**Exercise goal**
Copy each line of the entries that includes the word "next".

**Excerpted records**
------
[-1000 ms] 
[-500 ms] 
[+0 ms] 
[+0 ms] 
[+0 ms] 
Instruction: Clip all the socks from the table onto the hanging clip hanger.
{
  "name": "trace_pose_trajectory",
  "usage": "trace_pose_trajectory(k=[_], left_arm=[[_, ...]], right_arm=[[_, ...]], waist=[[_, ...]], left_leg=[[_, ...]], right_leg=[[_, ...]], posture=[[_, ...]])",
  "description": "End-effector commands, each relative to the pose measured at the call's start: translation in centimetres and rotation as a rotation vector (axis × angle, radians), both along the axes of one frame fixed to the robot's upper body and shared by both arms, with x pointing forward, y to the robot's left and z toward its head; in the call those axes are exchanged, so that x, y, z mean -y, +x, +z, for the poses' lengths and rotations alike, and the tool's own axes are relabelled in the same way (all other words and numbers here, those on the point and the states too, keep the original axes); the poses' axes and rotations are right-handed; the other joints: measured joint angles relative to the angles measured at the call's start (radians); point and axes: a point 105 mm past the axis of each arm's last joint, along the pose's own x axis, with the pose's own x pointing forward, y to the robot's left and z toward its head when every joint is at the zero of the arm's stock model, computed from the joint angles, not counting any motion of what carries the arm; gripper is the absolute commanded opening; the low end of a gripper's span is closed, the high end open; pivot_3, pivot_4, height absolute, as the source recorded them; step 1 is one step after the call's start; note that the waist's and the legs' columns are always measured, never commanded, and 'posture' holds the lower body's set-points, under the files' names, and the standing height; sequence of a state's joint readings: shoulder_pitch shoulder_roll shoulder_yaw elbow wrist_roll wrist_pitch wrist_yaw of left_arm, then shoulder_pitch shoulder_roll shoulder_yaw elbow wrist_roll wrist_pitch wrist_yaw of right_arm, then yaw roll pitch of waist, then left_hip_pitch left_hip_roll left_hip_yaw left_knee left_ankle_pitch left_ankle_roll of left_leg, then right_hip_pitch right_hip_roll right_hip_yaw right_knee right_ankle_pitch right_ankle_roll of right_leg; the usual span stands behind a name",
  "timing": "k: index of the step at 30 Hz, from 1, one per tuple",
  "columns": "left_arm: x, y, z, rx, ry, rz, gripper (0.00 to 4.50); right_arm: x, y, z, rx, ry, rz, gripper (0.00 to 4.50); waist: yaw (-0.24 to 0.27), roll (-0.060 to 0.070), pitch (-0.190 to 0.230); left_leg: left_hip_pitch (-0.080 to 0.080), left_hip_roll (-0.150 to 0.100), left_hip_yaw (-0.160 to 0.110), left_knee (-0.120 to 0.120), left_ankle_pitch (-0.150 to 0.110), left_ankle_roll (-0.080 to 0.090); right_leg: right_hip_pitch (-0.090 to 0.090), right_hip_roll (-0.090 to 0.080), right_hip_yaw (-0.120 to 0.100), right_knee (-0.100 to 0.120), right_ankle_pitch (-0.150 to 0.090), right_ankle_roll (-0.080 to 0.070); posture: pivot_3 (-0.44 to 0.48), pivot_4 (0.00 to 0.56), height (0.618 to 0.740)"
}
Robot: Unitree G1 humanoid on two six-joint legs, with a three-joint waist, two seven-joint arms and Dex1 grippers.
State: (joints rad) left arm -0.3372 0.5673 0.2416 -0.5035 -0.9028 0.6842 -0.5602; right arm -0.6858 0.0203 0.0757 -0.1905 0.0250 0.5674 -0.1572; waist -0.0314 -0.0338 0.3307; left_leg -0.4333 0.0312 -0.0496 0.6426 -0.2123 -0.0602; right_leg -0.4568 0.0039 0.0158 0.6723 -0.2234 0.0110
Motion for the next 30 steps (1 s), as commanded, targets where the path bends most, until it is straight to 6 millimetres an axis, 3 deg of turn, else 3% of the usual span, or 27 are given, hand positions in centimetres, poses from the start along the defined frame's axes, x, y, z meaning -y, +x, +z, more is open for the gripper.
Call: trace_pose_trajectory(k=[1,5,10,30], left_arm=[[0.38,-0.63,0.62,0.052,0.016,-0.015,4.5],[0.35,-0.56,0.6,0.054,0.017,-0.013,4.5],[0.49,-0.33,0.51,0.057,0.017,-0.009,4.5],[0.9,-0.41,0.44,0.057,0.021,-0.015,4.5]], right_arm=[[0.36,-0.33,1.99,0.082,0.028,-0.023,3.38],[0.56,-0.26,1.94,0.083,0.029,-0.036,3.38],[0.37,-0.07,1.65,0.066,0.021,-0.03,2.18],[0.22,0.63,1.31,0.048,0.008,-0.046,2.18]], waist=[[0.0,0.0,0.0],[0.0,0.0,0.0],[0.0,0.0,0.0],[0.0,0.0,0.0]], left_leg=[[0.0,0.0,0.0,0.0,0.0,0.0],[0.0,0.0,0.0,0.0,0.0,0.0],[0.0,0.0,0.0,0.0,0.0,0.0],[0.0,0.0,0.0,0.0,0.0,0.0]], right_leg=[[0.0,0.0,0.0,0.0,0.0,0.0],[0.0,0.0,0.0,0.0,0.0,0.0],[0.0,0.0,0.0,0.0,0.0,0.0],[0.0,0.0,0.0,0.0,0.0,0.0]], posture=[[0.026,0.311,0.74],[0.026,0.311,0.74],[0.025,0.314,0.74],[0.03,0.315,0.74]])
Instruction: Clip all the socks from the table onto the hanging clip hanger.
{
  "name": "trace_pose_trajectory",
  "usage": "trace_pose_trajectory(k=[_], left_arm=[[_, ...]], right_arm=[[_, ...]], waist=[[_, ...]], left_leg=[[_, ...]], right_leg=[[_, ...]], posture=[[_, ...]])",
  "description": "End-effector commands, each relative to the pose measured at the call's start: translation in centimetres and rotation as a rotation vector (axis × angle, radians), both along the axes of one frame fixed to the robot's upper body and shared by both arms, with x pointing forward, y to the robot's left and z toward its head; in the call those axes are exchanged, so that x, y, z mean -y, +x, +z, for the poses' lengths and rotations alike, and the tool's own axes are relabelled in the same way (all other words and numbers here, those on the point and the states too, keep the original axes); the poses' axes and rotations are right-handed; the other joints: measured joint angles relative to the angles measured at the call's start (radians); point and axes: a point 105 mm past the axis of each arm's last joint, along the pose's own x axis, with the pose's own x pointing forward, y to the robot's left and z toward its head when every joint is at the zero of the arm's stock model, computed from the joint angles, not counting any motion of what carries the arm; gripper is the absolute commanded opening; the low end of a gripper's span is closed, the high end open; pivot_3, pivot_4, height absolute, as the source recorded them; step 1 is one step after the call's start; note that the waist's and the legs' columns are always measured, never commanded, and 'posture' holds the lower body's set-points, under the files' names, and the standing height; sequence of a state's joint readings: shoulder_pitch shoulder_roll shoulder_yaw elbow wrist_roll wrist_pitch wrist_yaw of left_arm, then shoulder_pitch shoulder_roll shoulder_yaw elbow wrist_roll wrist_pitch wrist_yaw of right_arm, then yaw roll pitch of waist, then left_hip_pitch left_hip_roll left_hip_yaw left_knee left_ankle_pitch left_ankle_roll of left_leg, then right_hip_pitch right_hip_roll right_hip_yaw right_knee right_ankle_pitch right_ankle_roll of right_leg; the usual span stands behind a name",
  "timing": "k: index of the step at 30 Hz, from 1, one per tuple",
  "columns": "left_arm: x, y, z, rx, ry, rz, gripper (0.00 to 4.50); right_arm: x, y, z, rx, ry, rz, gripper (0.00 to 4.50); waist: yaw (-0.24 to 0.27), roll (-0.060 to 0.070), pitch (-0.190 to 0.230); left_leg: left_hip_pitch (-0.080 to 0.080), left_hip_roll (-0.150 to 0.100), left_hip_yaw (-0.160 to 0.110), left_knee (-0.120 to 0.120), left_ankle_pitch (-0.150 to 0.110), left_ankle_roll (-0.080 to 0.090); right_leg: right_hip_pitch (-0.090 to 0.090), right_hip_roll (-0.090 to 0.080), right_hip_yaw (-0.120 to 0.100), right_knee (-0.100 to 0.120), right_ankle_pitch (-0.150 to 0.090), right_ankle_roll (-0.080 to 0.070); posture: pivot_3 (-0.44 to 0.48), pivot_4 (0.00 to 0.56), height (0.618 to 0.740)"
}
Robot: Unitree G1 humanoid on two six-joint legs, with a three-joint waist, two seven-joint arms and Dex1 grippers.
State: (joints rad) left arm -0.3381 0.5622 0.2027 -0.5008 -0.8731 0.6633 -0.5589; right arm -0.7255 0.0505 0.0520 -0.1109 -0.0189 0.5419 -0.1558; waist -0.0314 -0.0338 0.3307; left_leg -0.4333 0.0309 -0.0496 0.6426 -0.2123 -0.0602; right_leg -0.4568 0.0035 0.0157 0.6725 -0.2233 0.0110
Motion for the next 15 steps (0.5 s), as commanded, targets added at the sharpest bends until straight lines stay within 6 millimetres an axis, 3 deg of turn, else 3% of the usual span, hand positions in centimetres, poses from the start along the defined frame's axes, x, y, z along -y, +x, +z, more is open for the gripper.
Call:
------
**Task output**
Motion for the next 30 steps (1 s), as commanded, targets where the path bends most, until it is straight to 6 millimetres an axis, 3 deg of turn, else 3% of the usual span, or 27 are given, hand positions in centimetres, poses from the start along the defined frame's axes, x, y, z meaning -y, +x, +z, more is open for the gripper.
Motion for the next 15 steps (0.5 s), as commanded, targets added at the sharpest bends until straight lines stay within 6 millimetres an axis, 3 deg of turn, else 3% of the usual span, hand positions in centimetres, poses from the start along the defined frame's axes, x, y, z along -y, +x, +z, more is open for the gripper.

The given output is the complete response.